Building and maintaining rocket ships on the aircraft carrier another desire. So, if you had such ships, and they could land in the highlands, then next step might be to use an airship to lift them back to the Air Craft Carrier using an airship.
At the aircraft carrier, maintenance and refueling would occur prior to relaunch. So, likely that "Air Craft Platform" would either be a mountaintop, or if possible an "Air Craft Carrier" floating considerably higher up.
Launch from the "Platform" would involve a blimp to tow the rocket up to a favorable atmospheric density situation at a higher altitude, and the firing the rockets, and going to orbit. It could be noted that if humans wanted a ride to orbit they could hitch a ride, once the rocket had been towed to a higher altitude.
In orbit, I have read that Sulfur is a good metal in a vacuum.
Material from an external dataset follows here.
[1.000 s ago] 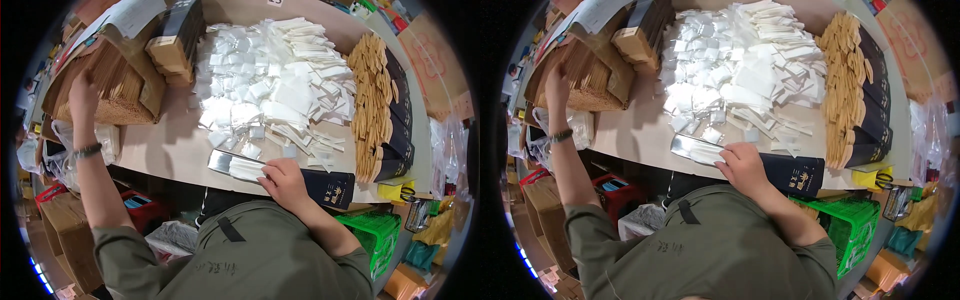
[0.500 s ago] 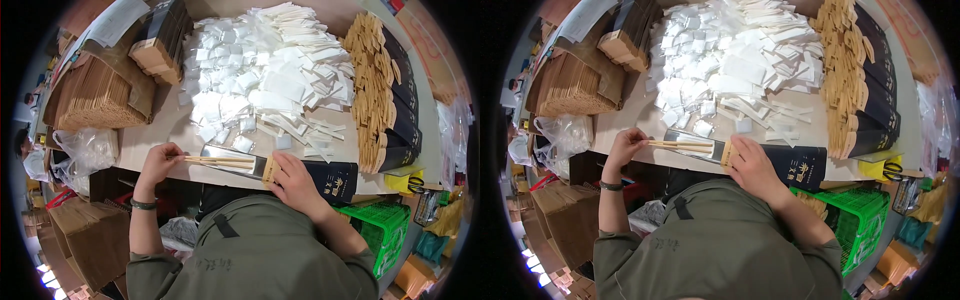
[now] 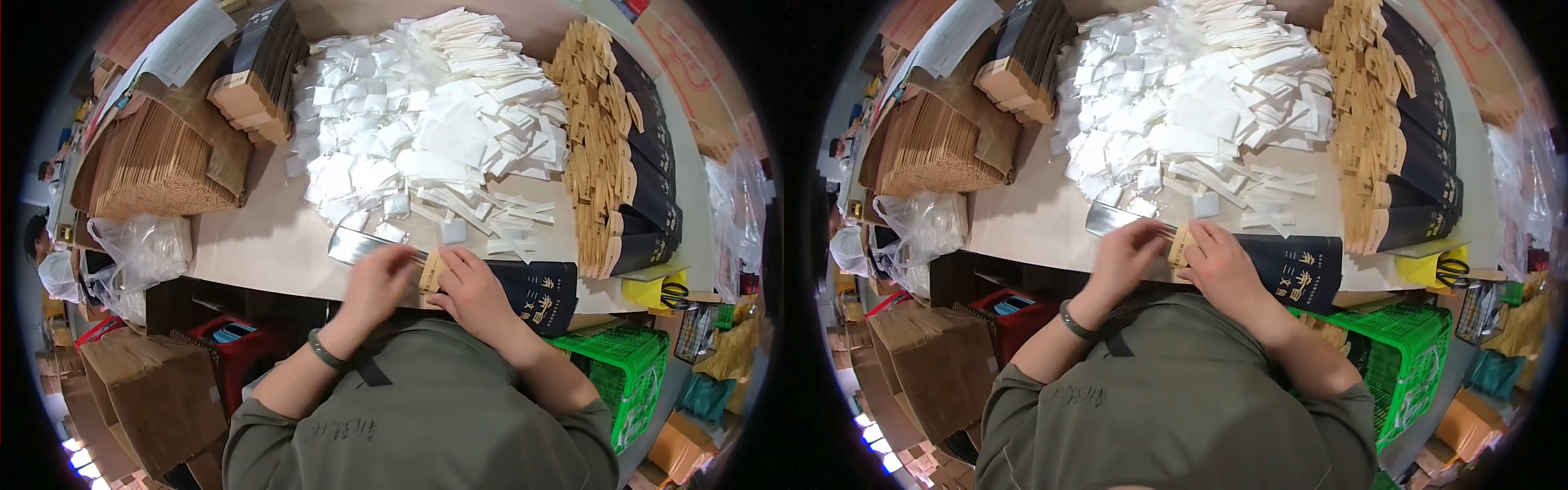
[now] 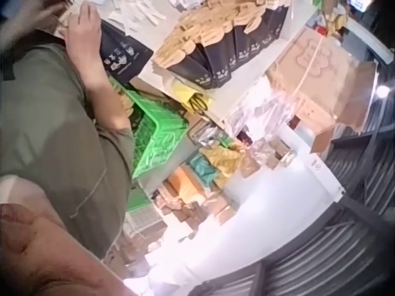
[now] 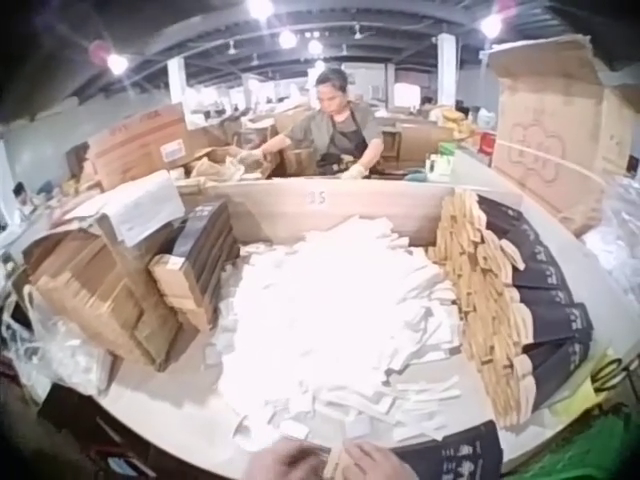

So although Lead and Bismuth might have limited uses, Sulfur might be the metal of choice in orbit for much structure that can be in a vacuum.
Two other things can be mentioned now.
1) Floating cities could also exist above the clouds, for humans to live in.
2) If you had extensive wind power in the highlands, and "Aircraft Carriers" just below the clouds, which would be able to snorkel the Sulfuric Acid downward, then it should be possible to decompose much of the Sulfuric Acid at a rate higher than it is being created by nature. The result would be water and SO3? Heat at the Aircraft Carrier would decompose the Sulfuric Acid. A secondary method where the SO3 is converted to SO2 might help.
And we have spoken of Ozone creation and preservation, which would reduce the rate that Sulfuric Acid is created. Further, if you have then converted most Sulfuric Acid into H2O, and have floating gardens higher up, then the H2O could be containerized into those floating greenhouses. and by doing that isolate the water from the SO2, an so reduce the production of Sulfuric Acid.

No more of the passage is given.